Biocompatibility Consultant #9761

About ECI

ECI’s mission is to be the global leader of professional consulting services for the life sciences industry. Our clients lean on our diverse perspectives and decades of expertise to tackle their toughest challenges, and we take pride in providing them transformative solutions with distinctive, sustainable and long-term value. ECI boasts a proven track record of providing full product life cycle consulting on a variety of challenging and exciting projects. Our collaborative culture, welcoming team and flexible employment & benefit options allow us to maintain strong relationships with the most talented individuals in the life sciences industry.

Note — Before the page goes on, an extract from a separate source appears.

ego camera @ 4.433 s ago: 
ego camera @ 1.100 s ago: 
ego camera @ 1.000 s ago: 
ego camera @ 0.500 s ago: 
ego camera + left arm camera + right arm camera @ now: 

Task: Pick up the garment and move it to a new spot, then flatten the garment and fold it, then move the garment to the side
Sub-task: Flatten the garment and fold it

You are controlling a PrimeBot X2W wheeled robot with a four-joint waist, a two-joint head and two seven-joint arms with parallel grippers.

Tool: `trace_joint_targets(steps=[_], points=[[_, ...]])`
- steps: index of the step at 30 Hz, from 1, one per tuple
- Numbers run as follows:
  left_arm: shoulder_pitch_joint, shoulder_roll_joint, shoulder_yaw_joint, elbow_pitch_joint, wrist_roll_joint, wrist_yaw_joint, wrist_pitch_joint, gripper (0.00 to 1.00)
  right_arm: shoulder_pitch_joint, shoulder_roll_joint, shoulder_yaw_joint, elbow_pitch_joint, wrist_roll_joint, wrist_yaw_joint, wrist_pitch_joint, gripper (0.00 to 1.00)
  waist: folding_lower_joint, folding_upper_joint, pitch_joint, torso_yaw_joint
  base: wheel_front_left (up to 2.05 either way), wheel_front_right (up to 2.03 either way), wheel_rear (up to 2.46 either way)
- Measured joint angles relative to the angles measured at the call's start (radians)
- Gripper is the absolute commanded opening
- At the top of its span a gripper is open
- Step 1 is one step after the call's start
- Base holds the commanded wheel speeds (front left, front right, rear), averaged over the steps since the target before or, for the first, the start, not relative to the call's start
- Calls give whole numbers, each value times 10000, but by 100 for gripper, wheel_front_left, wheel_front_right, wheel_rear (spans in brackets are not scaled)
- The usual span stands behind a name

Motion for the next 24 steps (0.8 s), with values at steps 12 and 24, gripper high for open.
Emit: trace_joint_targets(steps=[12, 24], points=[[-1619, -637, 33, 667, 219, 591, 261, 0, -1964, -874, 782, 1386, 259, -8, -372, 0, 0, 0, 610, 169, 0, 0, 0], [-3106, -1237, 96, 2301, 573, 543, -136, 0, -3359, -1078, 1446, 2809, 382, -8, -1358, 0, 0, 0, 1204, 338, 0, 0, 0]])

About The Role:  Provide risk-based assessment and strategy to demonstrate protection, compatibility, safety and performance of device/ packaging components and/or systems with the blow-fill-seal form serving as the primary drug container, the inhalation spray device serving as the secondary packaging for the dispense of the drug constituent as well as any other packaging of the product (i.e., bag, carton/box serving as tertiary packaging of the product).

What You'll Do

• Develop a preliminary Biological Evaluation Plan (BEP) outlining the proposed strategy for testing.
• Identify the analytical, performance, and toxicological considerations relevant to an inhalation combination product with a primary drug container.
• Define biological evaluation strategy based on product classification, type of medicinal product, each level of packaging material and composition of the device, nature of contact, dosage form, exposure to the patient, duration of exposure, etc.
• Collect requirements pertinent with applicable US FDA regulations
• Collect and review available information on materials of construction, manufacturing processes, process parameters (cleaning steps, sterilization steps), type of medicinal product, dosage form and product use.
• Identify applicable biological endpoints and provide justification for inclusion/exclusion.
• Outline stability and chemical characterization approach 
• Establish toxicological evaluation approach, including consideration of exposure thresholds (e.g., SCT)
• Provide a list of tests and studies for establishing suitability and quality control and as applicable, provide justification for any test waivers or use of existing data.
• Complete Biological Evaluation Plan suitable for internal decision-making and regulatory strategy support

What you will bring

• Bachelor's (7+ years' experience) or Master's PhD (5+ years' experience) in Toxicology, Chemistry, Biomedical Engineering, or Biology, preferred. 
• Significant experience in biocompatibility assessment within a medical device environment
• Demonstrated expertise authoring assessments, evaluations, SOPs, and regulatory-facing documents
• Strong working knowledge of FDA-regulated environments and applicable standards (ISO 10993)
• Exceptional technical writing and verbal communication skills, including comfort presenting to senior and executive audiences
• Proven ability to independently own projects and operate as a trusted expert

ECI is an equal opportunity employer.

All qualified applicants will receive consideration for employment at ECI without regard to race; creed; color; religion; national origin; sex; age; disability; sexual orientation; gender identity or expression; genetic predisposition or carrier status; veteran, marital, or citizenship status; or any other status protected by law.

At the time of this posting, all candidates must be authorized to work in the U.S. without the need for employment-based visa sponsorship now or in the future.  At the time of this posting, ECI will not sponsor applicants for U.S. work visa status for this opportunity.